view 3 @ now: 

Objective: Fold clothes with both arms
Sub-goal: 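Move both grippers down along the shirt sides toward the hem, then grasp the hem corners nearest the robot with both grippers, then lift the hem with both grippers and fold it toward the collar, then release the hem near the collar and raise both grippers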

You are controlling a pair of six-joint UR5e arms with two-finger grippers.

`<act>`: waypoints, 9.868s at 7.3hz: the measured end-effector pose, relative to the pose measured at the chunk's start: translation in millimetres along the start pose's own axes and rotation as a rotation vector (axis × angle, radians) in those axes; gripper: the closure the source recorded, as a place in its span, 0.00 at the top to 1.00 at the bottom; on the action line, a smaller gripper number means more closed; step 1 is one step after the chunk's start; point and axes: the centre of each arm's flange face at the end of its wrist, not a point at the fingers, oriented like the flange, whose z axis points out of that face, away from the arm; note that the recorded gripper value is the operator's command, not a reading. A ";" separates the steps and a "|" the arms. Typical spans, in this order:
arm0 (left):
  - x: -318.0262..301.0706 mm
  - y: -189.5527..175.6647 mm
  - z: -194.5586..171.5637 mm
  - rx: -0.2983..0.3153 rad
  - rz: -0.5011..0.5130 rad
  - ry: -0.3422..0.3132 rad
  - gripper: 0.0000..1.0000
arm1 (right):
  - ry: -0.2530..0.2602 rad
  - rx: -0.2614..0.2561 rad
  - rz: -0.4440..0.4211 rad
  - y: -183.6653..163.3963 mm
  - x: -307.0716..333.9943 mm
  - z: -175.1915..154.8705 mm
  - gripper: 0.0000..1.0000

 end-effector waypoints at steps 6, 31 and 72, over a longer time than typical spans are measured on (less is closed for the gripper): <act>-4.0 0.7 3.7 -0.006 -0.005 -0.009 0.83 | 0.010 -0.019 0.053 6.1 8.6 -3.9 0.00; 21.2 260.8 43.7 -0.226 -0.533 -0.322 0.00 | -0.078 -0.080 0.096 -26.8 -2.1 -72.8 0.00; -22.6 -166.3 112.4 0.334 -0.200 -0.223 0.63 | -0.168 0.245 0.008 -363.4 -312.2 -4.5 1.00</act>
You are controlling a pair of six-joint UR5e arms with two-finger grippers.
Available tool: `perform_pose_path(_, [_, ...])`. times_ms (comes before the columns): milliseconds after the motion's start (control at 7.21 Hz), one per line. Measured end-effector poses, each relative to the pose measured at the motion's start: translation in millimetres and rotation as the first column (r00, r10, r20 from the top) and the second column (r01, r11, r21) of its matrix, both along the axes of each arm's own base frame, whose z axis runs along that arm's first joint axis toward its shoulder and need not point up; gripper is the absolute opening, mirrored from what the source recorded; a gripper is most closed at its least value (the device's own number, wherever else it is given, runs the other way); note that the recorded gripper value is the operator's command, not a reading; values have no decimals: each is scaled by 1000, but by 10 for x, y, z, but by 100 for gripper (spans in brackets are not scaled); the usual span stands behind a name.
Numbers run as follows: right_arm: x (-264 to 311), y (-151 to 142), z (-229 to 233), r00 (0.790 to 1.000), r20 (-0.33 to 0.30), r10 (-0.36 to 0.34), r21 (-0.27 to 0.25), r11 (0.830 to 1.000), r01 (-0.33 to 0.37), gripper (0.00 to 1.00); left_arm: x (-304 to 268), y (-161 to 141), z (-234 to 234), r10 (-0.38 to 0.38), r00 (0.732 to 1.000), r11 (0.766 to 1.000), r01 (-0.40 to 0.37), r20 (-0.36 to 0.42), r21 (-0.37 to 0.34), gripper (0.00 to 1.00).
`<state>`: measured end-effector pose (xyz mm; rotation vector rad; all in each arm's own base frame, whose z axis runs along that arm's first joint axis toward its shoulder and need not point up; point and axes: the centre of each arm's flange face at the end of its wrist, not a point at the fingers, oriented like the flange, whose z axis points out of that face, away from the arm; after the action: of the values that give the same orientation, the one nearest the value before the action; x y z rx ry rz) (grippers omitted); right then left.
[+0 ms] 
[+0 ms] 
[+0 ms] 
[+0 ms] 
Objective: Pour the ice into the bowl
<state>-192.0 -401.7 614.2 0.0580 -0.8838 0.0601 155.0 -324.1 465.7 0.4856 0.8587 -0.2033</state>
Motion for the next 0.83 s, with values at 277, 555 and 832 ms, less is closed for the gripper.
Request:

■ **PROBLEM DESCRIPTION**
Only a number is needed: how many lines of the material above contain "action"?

■ **WRITTEN REPLY**
2